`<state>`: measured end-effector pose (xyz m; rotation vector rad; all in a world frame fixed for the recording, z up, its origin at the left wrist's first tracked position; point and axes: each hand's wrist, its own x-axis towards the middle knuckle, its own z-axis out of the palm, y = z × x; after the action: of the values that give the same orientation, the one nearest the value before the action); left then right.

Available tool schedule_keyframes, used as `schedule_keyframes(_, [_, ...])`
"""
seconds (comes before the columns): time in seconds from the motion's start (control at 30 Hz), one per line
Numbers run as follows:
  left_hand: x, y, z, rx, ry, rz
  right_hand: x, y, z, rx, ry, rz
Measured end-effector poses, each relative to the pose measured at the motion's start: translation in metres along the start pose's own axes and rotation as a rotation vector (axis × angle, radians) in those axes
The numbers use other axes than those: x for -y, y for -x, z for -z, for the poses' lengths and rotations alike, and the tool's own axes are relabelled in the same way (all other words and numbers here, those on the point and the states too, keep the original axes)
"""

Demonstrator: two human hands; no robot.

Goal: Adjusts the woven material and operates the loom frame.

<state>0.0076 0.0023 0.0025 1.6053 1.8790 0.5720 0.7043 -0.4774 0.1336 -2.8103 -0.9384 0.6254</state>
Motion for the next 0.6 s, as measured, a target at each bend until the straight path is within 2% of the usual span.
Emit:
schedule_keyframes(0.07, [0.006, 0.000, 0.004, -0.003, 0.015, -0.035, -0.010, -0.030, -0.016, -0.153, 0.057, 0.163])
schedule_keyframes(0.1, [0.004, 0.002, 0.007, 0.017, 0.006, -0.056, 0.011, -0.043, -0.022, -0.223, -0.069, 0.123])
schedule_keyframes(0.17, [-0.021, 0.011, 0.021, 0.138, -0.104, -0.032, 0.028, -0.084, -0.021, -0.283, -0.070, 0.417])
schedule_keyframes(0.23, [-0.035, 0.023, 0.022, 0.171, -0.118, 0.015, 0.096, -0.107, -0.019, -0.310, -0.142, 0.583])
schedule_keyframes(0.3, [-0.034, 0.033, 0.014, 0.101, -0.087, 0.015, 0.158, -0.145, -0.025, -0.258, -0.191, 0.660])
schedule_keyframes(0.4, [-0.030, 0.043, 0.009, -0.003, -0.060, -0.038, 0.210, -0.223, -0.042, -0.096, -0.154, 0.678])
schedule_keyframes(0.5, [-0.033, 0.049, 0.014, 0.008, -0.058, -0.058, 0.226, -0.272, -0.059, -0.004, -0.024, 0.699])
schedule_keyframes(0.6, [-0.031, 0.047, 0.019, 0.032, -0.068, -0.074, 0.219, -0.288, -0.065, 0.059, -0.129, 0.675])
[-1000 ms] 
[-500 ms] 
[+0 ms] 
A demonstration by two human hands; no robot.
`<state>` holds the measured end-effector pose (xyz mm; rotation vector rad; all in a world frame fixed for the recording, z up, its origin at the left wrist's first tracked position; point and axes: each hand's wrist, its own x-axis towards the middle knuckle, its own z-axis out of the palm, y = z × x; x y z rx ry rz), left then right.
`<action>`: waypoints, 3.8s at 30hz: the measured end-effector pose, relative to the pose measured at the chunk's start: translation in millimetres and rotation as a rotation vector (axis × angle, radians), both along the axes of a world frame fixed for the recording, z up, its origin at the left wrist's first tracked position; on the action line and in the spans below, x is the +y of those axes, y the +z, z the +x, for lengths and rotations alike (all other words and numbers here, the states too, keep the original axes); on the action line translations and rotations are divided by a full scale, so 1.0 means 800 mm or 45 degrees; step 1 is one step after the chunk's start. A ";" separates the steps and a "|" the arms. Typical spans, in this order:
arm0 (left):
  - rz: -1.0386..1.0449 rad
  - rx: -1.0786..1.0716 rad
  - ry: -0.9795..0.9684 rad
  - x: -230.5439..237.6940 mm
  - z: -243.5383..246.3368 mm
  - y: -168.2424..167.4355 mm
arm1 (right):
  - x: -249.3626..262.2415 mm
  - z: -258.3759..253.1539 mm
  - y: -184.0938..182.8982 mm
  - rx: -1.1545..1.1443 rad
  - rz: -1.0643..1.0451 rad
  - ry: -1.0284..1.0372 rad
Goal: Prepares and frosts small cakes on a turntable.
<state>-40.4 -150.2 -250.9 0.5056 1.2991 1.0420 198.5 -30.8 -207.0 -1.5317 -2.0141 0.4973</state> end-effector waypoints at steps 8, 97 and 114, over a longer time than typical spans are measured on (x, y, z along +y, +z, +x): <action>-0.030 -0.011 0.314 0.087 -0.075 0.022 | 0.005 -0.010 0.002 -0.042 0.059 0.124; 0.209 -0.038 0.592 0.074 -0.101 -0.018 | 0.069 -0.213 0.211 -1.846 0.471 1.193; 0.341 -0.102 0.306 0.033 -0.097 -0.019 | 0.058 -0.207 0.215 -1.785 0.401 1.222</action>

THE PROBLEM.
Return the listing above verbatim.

OUTPUT BELOW.
`<state>`: measured end-effector pose (xyz m; rotation vector rad; all in a world frame fixed for the recording, z up, its origin at the left wrist's first tracked position; point and axes: each hand's wrist, its own x-axis towards the middle knuckle, its own z-axis out of the palm, y = z × x; after the action: of the values that give the same orientation, the one nearest the value before the action); left then right.

Available tool schedule_keyframes, used as `schedule_keyframes(_, [_, ...])`
"""
seconds (comes before the columns): time in seconds from the motion's start (control at 30 Hz), one per line
Numbers run as follows:
  left_hand: x, y, z, rx, ry, rz
  right_hand: x, y, z, rx, ry, rz
Measured end-effector poses, each relative to the pose measured at the motion's start: translation in metres along the start pose's own axes and rotation as a rotation vector (axis × angle, radians) in those axes
The numbers use other axes than those: x for -y, y for -x, z for -z, for the poses' lengths and rotations alike, and the tool's own axes are relabelled in the same way (all other words and numbers here, those on the point and the states too, keep the original axes)
"""

Demonstrator: two human hands; no robot.

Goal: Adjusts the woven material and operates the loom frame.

<state>0.0076 0.0023 0.0025 1.6053 1.8790 0.5720 0.7043 -0.4774 0.1336 -2.8103 -0.9384 0.6254</state>
Motion for the next 0.6 s, as measured, a target at each bend until the straight path is within 2% of the usual span.
Emit:
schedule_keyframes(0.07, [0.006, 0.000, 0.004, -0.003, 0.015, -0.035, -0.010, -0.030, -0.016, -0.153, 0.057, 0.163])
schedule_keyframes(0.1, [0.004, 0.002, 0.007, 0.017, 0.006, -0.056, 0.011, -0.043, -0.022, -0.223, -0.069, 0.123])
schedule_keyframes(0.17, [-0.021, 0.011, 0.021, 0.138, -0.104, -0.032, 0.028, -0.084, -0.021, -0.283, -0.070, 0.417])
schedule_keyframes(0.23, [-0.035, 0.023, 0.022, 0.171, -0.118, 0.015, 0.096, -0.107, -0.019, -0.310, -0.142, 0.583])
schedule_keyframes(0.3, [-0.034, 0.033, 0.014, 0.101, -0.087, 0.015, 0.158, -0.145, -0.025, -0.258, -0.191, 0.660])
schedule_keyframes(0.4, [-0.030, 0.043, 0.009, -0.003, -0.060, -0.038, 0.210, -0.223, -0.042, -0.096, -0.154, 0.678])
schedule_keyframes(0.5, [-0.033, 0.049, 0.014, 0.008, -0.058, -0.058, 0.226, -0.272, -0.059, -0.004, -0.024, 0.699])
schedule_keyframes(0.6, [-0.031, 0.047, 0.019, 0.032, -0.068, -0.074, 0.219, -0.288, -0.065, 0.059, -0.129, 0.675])
[-1000 ms] 
[-500 ms] 
[+0 ms] 
A demonstration by two human hands; no robot.
`<state>` holds the measured end-effector pose (xyz mm; rotation vector rad; all in a world frame fixed for the recording, z up, its origin at the left wrist's first tracked position; point and axes: each hand's wrist, its own x-axis towards the middle knuckle, its own z-axis out of the palm, y = z × x; x y z rx ry rz), left then right.
`<action>`: waypoints, 3.8s at 30hz: the measured end-effector pose, relative to the pose measured at the chunk's start: translation in millimetres and rotation as a rotation vector (axis × angle, radians), both along the axes of a world frame fixed for the recording, z up, its origin at the left wrist's first tracked position; on the action line and in the spans below, x is the +y of those axes, y the +z, z the +x, for lengths and rotations alike (all other words and numbers here, the states too, keep the original axes); on the action line translations and rotations are divided by a full scale, so 1.0 means 800 mm or 45 degrees; step 1 is one step after the chunk's start. A ";" separates the steps and a "|" the arms. Typical spans, in this order:
arm0 (left):
  - rz: -1.0386..1.0449 rad
  - rx: -1.0786..1.0716 rad
  - ry: -0.9795..0.9684 rad
  - x: -230.5439..237.6940 mm
  - z: -243.5383..246.3368 mm
  - y: -168.2424..167.4355 mm
arm1 (right):
  - x: -249.3626..262.2415 mm
  - z: -258.3759..253.1539 mm
  - y: -184.0938..182.8982 mm
  - rx: -1.1545..1.1443 rad
  - rz: -1.0643..1.0451 rad
  - ry: -1.0284..1.0372 rad
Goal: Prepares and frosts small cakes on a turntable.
<state>-40.4 -150.2 -250.9 0.5056 1.2991 1.0420 198.5 -30.8 -207.0 -1.5317 -2.0141 0.4973</state> end-effector waypoints at steps 8, 97 and 114, over a longer time than typical spans are measured on (x, y, z along +y, +z, +x): <action>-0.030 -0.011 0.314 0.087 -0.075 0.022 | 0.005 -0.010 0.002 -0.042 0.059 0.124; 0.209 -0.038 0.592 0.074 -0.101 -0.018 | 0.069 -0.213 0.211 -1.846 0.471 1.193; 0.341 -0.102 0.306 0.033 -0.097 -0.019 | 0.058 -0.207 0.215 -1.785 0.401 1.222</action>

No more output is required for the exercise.